An American professor named
Le Conte went to an evening gathering -- one that
was typical in the 19th century. It was a lamplit
musical party. He wrote about it in the 1858
Philosophical Magazine:
Soon after the music began, I observed that the
flame exhibited pulsations that were exactly
synchronous with the audible beats. This ...
phenomenon was very striking, [especially] when the
strong notes of the 'cello came in. It was
exceedingly interesting ... how perfectly even the
trills ... were reflected on the sheet of
flame.
Today we're so suffused with
microphones, amplifiers, and oscilloscopes! It's hard
to imagine a time when the study of sound wasn't
equipped with high-tech electronics. Victorian
scientists had nothing of the kind, and it's
fascinating indeed to see the brilliant down-to-earth
tactics they used to do what is now so easy. And so
it was that the observant Le Conte -- his mind
divided between music and physics -- seized on this
new means for diagnosing sound.
One man in particular had a special genius for that
kind of observation -- an Irish physicist named
John Tyndall, born in
1820. He started out as an engineer developing
railway equipment, but eventually earned a
doctorate in Berlin. He came back to London to
teach at the Royal Institute and to study the
physics of sound and light.
Tyndall's book on sound shimmers with highly-honed
mechanical means for displaying sound. He develops
Le Conte's observation into an 18-page section
called "Sensitive Naked Flames." Tyndall uses
flames to measure pitch and tone quality. At one
point he reads Spenser's
lines to a flame, from across a room:
Her ivory forehead full of bounty brave,
Like a broad table did itself dispread;
For love his lofty triumphs to engrave
And write the battles of his great godhead.
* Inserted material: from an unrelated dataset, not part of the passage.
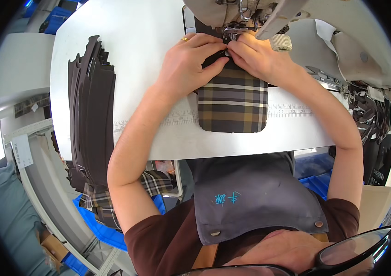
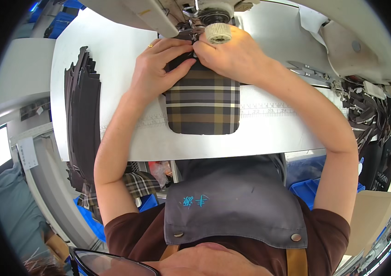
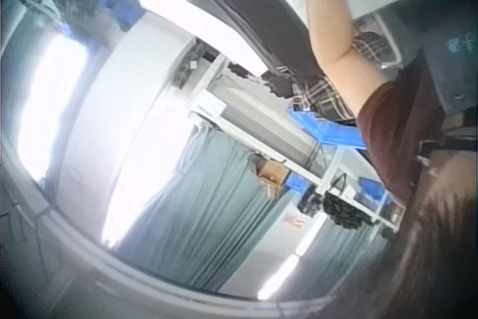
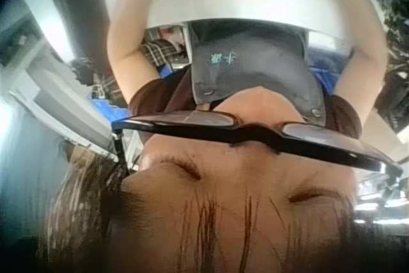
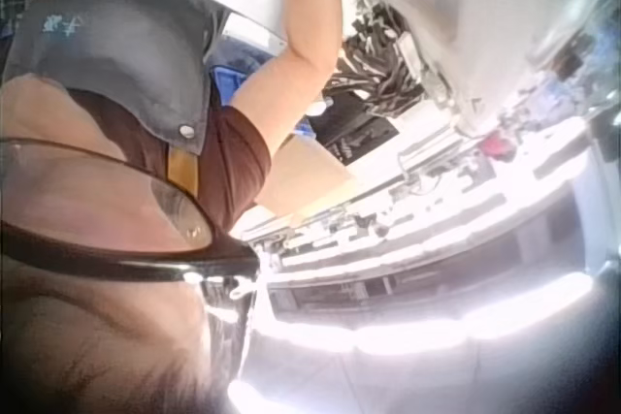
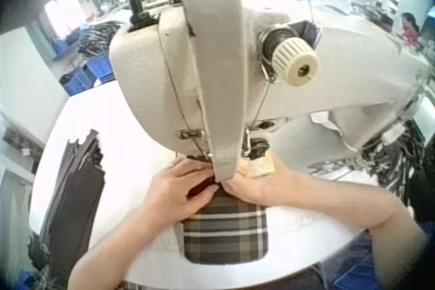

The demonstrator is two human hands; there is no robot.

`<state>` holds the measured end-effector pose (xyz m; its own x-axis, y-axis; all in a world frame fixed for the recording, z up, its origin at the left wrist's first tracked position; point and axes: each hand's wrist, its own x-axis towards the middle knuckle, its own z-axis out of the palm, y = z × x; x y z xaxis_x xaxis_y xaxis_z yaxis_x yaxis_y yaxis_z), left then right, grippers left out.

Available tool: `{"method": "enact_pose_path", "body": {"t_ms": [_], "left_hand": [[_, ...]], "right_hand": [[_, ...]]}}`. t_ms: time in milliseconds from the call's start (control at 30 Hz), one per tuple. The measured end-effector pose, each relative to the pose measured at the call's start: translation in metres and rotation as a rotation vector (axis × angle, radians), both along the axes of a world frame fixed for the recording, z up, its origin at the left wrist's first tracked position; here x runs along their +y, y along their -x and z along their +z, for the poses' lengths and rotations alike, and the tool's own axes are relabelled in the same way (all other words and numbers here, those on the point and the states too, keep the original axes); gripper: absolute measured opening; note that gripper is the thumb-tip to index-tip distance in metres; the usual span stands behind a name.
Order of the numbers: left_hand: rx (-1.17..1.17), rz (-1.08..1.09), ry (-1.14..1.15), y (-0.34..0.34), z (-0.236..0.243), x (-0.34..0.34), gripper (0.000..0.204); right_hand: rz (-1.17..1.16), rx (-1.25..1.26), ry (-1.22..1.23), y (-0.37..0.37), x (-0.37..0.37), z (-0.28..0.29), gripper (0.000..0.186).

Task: The person operates an industrial sewing machine to attach zippers to plaid fabric pouches. They align the zipper tape with the fabric edges, guide the material under the presser foot, and sew along the zipper line. After stitching, they trim excess threads and fabric, then flip the pouch to inspect the finished seam before proceeding to the next unit.

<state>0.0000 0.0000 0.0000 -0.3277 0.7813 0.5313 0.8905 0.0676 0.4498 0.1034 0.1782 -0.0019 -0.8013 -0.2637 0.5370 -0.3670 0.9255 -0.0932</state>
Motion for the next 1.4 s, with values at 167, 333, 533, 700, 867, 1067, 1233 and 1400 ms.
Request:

And as he reads, he watches how the
flame dances to the different vowel sounds.
He reflects light from tuning forks onto moving
paper. He gazes at the effects of sound on water
jets and shallow sand. There seems no end of
stratagems. And they're all so direct and palpable.
We finally close Tyndall's book -- this wild
intermingling of music, phenomena, and poetry --
and we come back to our clean digital recordings.
We come back to the 20th-century spawn of Le
Conte's and Tyndall's work. Yet it would be a
mistake to come all the way back. We can't afford
to forget that we were brought here by this
intimate weaving together of our minds and our
senses.
I'm John Lienhard, at the University of Houston,
where we're interested in the way inventive minds
work.
(Theme music)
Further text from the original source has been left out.